Cell Therapy has played a major role in treating all degenerative diseases since the 1930's. Cell Therapy is meant to treat chronic viral, degenerative, congenital, allergic, and some cancerous diseases from an entirely different approach than that of a more drug-oriented clinical environment.

Properly prepared animal cells are known to induce tissue specific structural and functional regeneration in disorders related to the connective tissue, neurological, vascular, respiratory, digestive and immune systems. The main reason for a delay in acceptance from American physicians is the failure of university teaching centers to instruct in this modality, aggressive pharmaceutical industry influence, and that nearly all medical literature is written in German. A wealth of peer reviewed basic science and clinical publications around the world now document the mechanism of action and efficacy of Cell Therapy in a number of forms, regardless of language.

These two pathways to health are not mutually exclusive, nor considered competitive.
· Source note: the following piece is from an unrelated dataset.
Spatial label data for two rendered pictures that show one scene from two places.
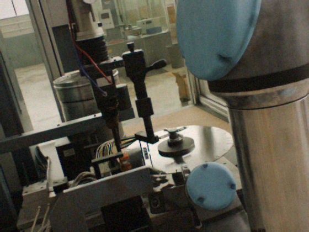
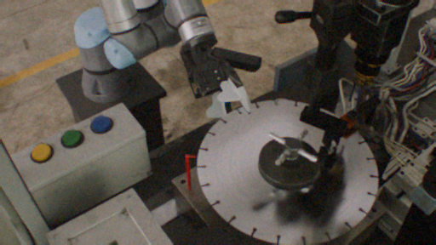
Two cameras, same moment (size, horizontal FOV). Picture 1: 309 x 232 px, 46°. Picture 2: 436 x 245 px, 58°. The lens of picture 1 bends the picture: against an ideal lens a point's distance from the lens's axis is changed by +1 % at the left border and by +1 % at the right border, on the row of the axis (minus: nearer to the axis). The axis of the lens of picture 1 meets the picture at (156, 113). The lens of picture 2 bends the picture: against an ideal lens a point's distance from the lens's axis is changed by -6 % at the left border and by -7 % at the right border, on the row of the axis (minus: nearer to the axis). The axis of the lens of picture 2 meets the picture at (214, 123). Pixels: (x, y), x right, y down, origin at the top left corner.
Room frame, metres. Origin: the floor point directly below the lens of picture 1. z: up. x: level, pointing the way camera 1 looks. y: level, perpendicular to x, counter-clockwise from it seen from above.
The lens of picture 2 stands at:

American regimes tend to work better with emergent or acute problems such as trauma, rapid tissue failure, acute inflammation and infection. While Cell Therapy is more oriented to chronic degenerative diseases, non-healing wounds, immune incompetence, virus related tumor therapy, disturbed childhood development, premature aging, chronic allergies, and endocrine dysfunctions.

In the 1920's Russia ophthalmologist, Vladimir Filatov, initiated application of fetal cellular extract therapies for non-specific rejuvenation of chronically ill patients. His earliest claimed successes were reversing retinitis pigmentosa and macular degeneration.
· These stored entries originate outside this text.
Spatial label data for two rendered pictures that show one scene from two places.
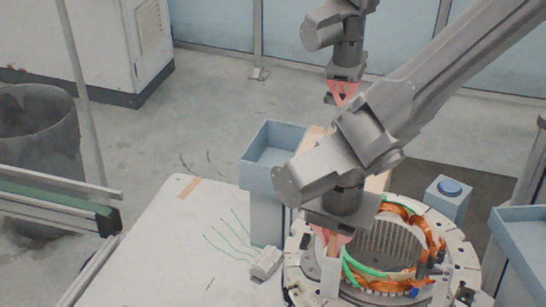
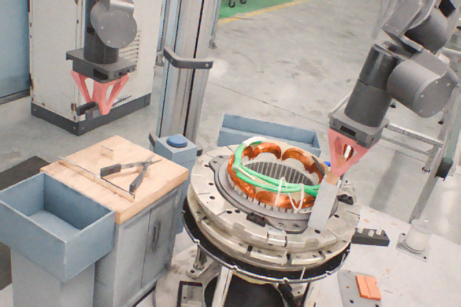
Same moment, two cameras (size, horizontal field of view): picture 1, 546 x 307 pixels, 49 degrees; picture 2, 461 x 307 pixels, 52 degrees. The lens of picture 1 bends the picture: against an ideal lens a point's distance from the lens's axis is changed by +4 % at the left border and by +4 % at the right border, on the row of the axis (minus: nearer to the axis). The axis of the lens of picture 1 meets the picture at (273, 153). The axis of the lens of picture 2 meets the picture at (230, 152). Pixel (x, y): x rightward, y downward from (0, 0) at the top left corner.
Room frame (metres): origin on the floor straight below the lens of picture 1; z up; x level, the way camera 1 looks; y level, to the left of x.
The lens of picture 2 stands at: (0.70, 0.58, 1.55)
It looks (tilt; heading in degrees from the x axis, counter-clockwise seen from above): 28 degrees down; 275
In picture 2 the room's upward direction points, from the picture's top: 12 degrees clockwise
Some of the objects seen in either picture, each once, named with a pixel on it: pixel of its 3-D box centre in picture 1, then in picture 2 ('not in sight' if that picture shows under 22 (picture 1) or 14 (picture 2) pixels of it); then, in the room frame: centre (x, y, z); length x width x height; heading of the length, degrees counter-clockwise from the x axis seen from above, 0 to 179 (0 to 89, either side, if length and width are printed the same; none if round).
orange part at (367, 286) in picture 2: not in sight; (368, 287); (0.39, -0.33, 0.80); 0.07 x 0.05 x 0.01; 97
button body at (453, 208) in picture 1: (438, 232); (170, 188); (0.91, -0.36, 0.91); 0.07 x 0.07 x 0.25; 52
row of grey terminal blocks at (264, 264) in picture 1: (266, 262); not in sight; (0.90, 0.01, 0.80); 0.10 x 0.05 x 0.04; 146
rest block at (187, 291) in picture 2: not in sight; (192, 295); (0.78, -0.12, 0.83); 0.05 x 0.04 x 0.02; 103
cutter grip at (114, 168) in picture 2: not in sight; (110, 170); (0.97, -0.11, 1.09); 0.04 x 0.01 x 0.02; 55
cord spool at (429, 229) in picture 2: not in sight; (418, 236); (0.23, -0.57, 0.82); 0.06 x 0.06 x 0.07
In the 1930's, surgeon Paul Niehans, became increasingly interested in endocrinology, while Chief of Staff at a renowned Swiss hospital. Specifically studying the work of colleagues experimenting with implantation of animal glands into patients whose organs were not functioning properly.

In 1954, a medical conference in Karlsruhe, Germany had over 5,000 practicing cell therapy physicians attend the conference. It is a little known fact that over 2,000 medical publications have been written on cell therapy since 1930, primarily in German or Russian.

In 1967, the only known English publication on cell therapy by "Schmid F, Stein J. Cell-Research and Cellular Therapie (Ott Publishers, Thun, Switzerland, 1967)" which also included papers by researchers from Germany, Austria, Greece and Spain, succinctly presented the scientific and medical basis for cell therapy.

In 1975, "Literaturverzeichnes der Internationalen Forshungsgesellschaft fur Zelltherapie" a compendium of the most siginigcant cell therapy advances to date, was published in German to receptive reading audience.

From 1976 through 1990 dozens of biannual Cell Transplantation Symposiums were held throughout the former Soviet Union proffering cogent evidence of the safety and efficacy of cellular therapy.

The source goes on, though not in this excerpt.